Betsy nodded. “I'm crazy about children. Ed was too, till he became a cop... then he always wanted to wait.”
“How long have you been married?”
“About four years,” she said, pouring herself a taste of vermouth, sipping it as though it was hard stuff. “I'm from a small town way out on Long Island. I had always looked forward to New York City, but I found it such a lonely place. I met Ed on the job, my first real beau, and after a month we were married. It was like a dream, we were so happy, so much in love. Ed was tender and considerate, full of laughs. But he changed from the moment he entered the Police Academy. He became ambitious.”

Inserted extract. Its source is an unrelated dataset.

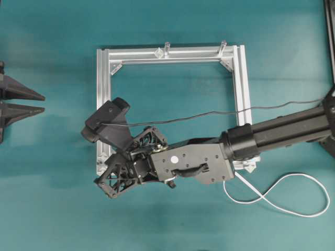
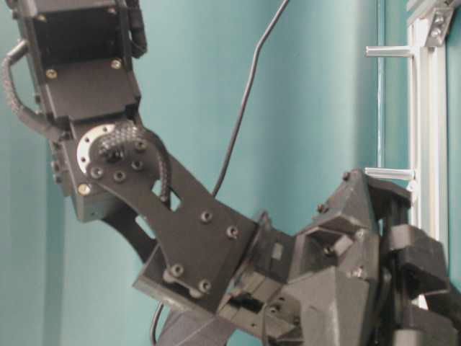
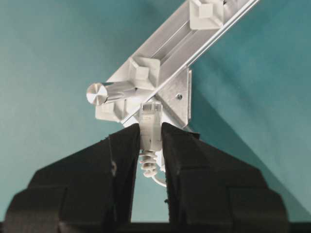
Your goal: Move the cable alternately left and right between 8 closely spaced pins so it hooks onto each one.
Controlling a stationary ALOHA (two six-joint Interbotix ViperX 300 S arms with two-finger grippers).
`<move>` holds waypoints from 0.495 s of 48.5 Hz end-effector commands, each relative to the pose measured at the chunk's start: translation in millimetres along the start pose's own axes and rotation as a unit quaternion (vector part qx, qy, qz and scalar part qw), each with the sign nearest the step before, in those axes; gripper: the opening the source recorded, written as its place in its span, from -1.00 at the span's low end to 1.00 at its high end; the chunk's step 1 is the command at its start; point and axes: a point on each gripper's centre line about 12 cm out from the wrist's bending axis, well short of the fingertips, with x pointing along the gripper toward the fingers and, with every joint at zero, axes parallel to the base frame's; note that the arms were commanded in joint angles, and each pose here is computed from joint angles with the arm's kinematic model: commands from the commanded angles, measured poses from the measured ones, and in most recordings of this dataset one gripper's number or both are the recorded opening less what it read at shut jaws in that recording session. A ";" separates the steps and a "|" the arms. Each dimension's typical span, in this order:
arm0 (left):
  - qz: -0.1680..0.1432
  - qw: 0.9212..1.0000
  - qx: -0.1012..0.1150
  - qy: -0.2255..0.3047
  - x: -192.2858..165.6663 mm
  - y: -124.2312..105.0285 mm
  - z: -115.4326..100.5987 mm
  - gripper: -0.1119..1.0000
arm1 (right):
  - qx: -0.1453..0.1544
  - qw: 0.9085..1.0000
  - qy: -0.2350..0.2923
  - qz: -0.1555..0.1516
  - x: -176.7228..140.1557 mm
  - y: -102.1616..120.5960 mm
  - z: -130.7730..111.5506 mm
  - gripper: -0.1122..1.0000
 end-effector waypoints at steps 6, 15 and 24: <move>-0.002 1.000 -0.002 -0.011 -0.1 -1.2 7.5 -0.14 | -0.001 1.000 -0.006 0.026 -17.9 15.7 0.5 -0.48; -0.003 1.000 -0.001 -0.010 -0.1 -1.4 7.3 -0.14 | -0.001 1.000 -0.005 0.025 -16.4 15.3 -0.2 -0.48; -0.002 1.000 -0.002 -0.011 -0.1 -1.2 7.9 -0.14 | -0.002 1.000 -0.005 0.025 -16.4 15.2 -0.1 -0.48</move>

“Most wives like that. My wife tried to inject some ambition into me, but it didn't take,” I said, wondering why her words sounded false although she said them straight, as if she meant them.
“Ambition made Ed tough and cruel. A few days after he was appointed to the force, we were in the subway, going to a movie downtown. Ed kept staring at a man across the aisle, told me, 'He looks like a guy I saw on a Fed-wanted flier. Dope case. Except his hair is black and this fellow was a blond.'
“I told him to forget it but Ed was always talking about making a 'good' pinch, jumping to a detective. All he did at night was to read those wanted circulars. Well, he kept studying this man, going over his face feature by feature, the way he'd been trained. Finally he said, 'That's him!' and went over and showed his badge—made a scene. The man denied he was the criminal but Ed yanked out a fistful of his hair, waved the bloody hair at me and shouted, 'The roots are blond!' Then he punched the man in the face and he was all blood.”